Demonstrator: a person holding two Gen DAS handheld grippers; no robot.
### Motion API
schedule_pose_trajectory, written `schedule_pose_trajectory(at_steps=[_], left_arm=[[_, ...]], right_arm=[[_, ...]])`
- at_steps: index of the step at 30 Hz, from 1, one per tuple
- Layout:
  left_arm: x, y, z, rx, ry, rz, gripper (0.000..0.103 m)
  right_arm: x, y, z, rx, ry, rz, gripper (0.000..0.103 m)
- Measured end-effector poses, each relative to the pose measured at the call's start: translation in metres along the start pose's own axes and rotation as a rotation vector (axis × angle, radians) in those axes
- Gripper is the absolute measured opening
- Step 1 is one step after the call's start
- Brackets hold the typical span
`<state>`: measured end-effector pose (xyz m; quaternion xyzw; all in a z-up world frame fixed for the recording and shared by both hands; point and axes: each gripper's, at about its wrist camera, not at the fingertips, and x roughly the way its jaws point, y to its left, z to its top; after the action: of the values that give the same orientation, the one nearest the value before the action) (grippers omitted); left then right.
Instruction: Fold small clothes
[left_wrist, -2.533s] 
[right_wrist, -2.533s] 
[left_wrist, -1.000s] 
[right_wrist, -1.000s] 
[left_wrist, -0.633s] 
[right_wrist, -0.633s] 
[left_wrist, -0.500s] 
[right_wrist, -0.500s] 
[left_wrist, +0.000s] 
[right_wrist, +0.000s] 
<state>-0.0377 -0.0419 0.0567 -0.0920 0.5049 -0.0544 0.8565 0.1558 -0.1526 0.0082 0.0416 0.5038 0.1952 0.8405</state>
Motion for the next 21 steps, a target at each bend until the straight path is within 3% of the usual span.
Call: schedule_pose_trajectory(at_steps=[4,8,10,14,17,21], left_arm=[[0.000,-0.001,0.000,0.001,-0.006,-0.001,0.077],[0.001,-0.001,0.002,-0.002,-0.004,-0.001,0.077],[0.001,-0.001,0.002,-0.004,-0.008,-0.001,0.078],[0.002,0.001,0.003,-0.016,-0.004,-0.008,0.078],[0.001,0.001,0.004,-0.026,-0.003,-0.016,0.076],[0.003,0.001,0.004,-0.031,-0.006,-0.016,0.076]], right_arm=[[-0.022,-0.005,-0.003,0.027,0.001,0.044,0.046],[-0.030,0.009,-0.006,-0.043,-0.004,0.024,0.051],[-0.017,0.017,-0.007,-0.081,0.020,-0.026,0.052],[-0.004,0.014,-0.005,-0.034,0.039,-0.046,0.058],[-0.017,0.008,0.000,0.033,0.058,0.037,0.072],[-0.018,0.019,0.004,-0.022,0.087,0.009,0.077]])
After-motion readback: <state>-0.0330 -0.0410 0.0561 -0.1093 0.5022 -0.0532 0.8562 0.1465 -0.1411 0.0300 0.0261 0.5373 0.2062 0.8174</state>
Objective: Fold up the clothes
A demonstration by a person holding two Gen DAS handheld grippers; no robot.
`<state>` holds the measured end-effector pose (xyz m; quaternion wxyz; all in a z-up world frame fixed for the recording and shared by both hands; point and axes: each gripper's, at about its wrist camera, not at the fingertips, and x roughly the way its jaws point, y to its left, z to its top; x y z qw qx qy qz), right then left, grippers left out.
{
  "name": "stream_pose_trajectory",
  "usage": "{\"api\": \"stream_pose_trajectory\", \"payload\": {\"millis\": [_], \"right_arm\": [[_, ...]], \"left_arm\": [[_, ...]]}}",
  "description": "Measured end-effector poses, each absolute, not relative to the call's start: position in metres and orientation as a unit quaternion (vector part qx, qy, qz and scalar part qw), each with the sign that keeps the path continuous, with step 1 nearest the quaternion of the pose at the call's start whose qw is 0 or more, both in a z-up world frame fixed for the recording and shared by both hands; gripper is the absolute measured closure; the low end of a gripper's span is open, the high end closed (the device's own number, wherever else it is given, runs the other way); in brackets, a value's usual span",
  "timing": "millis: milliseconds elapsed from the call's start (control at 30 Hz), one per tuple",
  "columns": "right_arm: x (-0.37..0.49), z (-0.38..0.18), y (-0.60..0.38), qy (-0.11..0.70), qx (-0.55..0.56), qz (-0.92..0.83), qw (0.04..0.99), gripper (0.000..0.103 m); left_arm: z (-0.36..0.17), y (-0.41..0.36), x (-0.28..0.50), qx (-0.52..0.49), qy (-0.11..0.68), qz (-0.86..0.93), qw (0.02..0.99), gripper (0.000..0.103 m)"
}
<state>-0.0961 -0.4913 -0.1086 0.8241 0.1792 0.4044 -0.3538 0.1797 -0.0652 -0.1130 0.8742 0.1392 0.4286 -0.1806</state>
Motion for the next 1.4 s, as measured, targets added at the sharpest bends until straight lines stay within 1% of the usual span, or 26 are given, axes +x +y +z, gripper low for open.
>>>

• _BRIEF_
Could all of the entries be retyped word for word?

• _FINISHED TASK_
Demonstrator: a person holding two Gen DAS handheld grippers; no robot.
### Motion API
schedule_pose_trajectory, written `schedule_pose_trajectory(at_steps=[_], left_arm=[[_, ...]], right_arm=[[_, ...]])`
- at_steps: index of the step at 30 Hz, from 1, one per tuple
- Layout:
  left_arm: x, y, z, rx, ry, rz, gripper (0.000..0.103 m)
  right_arm: x, y, z, rx, ry, rz, gripper (0.000..0.103 m)
- Measured end-effector poses, each relative to the pose measured at the call's start: translation in metres along the start pose's own axes and rotation as a rotation vector (axis × angle, radians) in those axes
- Gripper is the absolute measured opening
- Step 1 is one step after the call's start
- Brackets hold the typical span
`<state>`: measured end-effector pose (xyz m; quaternion xyzw; all in a z-up world frame fixed for the recording and shared by both hands; point and axes: each gripper's, at about its wrist camera, not at the fingertips, and x roughly the way its jaws point, y to its left, z to its top; after the action: of the values that give the same orientation, the one nearest the value before the action) (grippers omitted); left then right.
Instruction: Fold small clothes
[left_wrist, -2.533s] 
[right_wrist, -2.533s] 
[left_wrist, -1.000s] 
[right_wrist, -1.000s] 
[left_wrist, -0.633s] 
[right_wrist, -0.633s] 
[left_wrist, -0.500s] 
[right_wrist, -0.500s] 
[left_wrist, +0.000s] 
[right_wrist, +0.000s] 
<state>-0.0377 -0.0419 0.0567 -0.0920 0.5049 -0.0544 0.8565 0.1558 -0.1526 0.0082 0.0416 0.5038 0.1952 0.8405</state>
Motion for the next 21 steps, a target at each bend until the straight path is within 3% of the usual span.
Call: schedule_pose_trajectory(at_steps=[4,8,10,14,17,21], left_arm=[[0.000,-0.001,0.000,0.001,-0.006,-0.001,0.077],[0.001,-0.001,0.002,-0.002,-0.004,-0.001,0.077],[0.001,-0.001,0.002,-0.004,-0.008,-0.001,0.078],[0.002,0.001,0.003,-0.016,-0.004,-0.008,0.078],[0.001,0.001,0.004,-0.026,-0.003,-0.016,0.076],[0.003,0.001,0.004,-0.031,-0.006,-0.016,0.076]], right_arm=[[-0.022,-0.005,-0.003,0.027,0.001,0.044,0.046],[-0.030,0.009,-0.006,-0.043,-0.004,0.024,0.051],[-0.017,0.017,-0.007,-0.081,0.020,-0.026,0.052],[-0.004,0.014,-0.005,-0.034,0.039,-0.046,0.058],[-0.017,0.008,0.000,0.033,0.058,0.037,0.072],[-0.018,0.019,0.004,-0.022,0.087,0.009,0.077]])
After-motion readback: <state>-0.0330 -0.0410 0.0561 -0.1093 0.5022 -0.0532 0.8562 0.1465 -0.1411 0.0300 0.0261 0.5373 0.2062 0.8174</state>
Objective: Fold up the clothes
A demonstration by a person holding two Gen DAS handheld grippers; no robot.
`<state>` holds the measured end-effector pose (xyz m; quaternion wxyz; all in a z-up world frame fixed for the recording and shared by both hands; point and axes: each gripper's, at about its wrist camera, not at the fingertips, and x roughly the way its jaws point, y to its left, z to its top; x y z qw qx qy qz), right then left, grippers left out.
{
  "name": "stream_pose_trajectory",
  "usage": "{\"api\": \"stream_pose_trajectory\", \"payload\": {\"millis\": [_], \"right_arm\": [[_, ...]], \"left_arm\": [[_, ...]]}}",
  "description": "Measured end-effector poses, each absolute, not relative to the call's start: position in metres and orientation as a unit quaternion (vector part qx, qy, qz and scalar part qw), each with the sign that keeps the path continuous, with step 1 nearest the quaternion of the pose at the call's start whose qw is 0 or more, both in a z-up world frame fixed for the recording and shared by both hands; gripper is the absolute measured closure; the low end of a gripper's span is open, the high end closed (the device's own number, wherever else it is given, runs the other way); in brackets, a value's usual span",
  "timing": "millis: milliseconds elapsed from the call's start (control at 30 Hz), one per tuple",
  "columns": "right_arm: x (-0.37..0.49), z (-0.38..0.18), y (-0.60..0.38), qy (-0.11..0.70), qx (-0.55..0.56), qz (-0.92..0.83), qw (0.04..0.99), gripper (0.000..0.103 m); left_arm: z (-0.36..0.17), y (-0.41..0.36), x (-0.28..0.50), qx (-0.52..0.49), qy (-0.11..0.68), qz (-0.86..0.93), qw (0.02..0.99), gripper (0.000..0.103 m)"
}
<state>-0.0961 -0.4913 -0.1086 0.8241 0.1792 0.4044 -0.3538 0.1797 -0.0652 -0.1130 0.8742 0.1392 0.4286 -0.1806</state>
Motion for the next 1.4 s, as measured, targets added at the sharpest bends until straight lines stay within 1% of the usual span, or 26 are given, axes +x +y +z, gripper low for open.
>>>

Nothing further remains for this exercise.